- [Task goal] Wherever the word "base" appears in a line of the data, that line should be copied.

- [Stored data]
※
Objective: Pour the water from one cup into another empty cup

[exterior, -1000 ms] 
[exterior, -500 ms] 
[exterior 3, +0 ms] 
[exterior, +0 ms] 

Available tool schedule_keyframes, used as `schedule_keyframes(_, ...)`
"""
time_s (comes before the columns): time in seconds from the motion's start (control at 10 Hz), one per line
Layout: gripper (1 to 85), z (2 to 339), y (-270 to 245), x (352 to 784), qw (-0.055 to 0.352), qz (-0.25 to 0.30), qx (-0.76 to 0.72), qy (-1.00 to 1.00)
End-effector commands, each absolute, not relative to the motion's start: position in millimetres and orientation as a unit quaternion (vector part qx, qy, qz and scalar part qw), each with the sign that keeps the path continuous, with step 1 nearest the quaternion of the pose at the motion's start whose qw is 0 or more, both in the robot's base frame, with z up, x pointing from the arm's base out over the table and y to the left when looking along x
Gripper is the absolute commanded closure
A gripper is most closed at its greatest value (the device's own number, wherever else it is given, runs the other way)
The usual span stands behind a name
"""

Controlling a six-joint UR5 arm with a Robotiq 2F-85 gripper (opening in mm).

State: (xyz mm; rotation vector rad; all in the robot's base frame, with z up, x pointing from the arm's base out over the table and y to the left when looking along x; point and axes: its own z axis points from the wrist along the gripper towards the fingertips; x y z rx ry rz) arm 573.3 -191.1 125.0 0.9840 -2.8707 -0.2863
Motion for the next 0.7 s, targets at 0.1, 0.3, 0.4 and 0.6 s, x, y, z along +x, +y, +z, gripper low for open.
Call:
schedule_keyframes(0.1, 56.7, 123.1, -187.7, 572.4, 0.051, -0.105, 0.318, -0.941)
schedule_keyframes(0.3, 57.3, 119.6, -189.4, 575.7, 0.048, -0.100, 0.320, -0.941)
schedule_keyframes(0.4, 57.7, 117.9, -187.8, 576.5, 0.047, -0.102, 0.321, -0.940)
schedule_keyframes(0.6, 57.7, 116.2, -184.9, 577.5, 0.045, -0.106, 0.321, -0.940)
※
- [Exercise solution]
End-effector commands, each absolute, not relative to the motion's start: position in millimetres and orientation as a unit quaternion (vector part qx, qy, qz and scalar part qw), each with the sign that keeps the path continuous, with step 1 nearest the quaternion of the pose at the motion's start whose qw is 0 or more, both in the robot's base frame, with z up, x pointing from the arm's base out over the table and y to the left when looking along x
State: (xyz mm; rotation vector rad; all in the robot's base frame, with z up, x pointing from the arm's base out over the table and y to the left when looking along x; point and axes: its own z axis points from the wrist along the gripper towards the fingertips; x y z rx ry rz) arm 573.3 -191.1 125.0 0.9840 -2.8707 -0.2863

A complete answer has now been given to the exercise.